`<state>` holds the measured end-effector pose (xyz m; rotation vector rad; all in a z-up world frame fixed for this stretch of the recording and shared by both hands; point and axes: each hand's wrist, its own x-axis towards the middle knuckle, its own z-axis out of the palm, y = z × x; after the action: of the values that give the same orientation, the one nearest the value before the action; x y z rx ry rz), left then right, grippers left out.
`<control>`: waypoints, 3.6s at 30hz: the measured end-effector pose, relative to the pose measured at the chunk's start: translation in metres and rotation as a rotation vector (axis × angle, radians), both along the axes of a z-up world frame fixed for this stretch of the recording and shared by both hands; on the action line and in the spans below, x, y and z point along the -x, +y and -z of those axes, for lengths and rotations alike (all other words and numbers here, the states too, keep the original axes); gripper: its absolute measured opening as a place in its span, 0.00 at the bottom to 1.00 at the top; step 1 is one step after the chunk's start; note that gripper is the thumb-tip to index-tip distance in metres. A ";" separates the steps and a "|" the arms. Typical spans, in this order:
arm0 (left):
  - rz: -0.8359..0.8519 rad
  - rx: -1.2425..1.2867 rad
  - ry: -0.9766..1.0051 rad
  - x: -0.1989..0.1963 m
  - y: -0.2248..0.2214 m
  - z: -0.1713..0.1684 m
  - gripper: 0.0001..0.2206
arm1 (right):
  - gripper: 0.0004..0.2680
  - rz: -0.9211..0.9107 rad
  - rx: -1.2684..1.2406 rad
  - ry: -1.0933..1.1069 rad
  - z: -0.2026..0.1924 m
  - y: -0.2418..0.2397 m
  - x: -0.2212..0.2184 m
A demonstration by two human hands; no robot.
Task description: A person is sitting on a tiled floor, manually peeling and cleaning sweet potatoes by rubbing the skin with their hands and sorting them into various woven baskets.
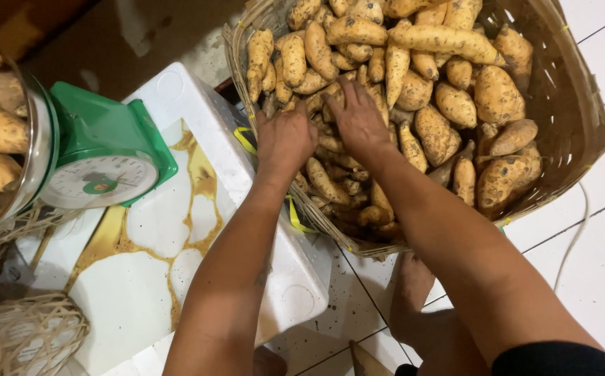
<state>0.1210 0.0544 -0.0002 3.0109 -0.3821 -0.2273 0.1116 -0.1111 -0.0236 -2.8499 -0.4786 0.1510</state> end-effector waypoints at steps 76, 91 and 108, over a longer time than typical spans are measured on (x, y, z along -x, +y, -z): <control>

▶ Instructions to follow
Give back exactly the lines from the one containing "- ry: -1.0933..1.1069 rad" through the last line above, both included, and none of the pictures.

▶ Solution to this problem
  - ry: -1.0933..1.1069 rad
  - z: -0.2026..0.1924 m
  - y: -0.2418..0.2397 m
  - x: -0.2212..0.2184 m
A demonstration by two human hands; no robot.
Task description: A person is sitting on a tiled floor, manually peeling and cleaning sweet potatoes by rubbing the skin with their hands and sorting them into various woven baskets.
<state>0.1210 0.0544 -0.0002 3.0109 -0.3821 -0.2273 0.1116 -0.1111 -0.0236 -2.8499 -0.4786 0.1510</state> end-effector waypoints at steps 76, 91 and 108, over a longer time than typical spans are measured on (x, y, z along -x, +y, -z): <control>

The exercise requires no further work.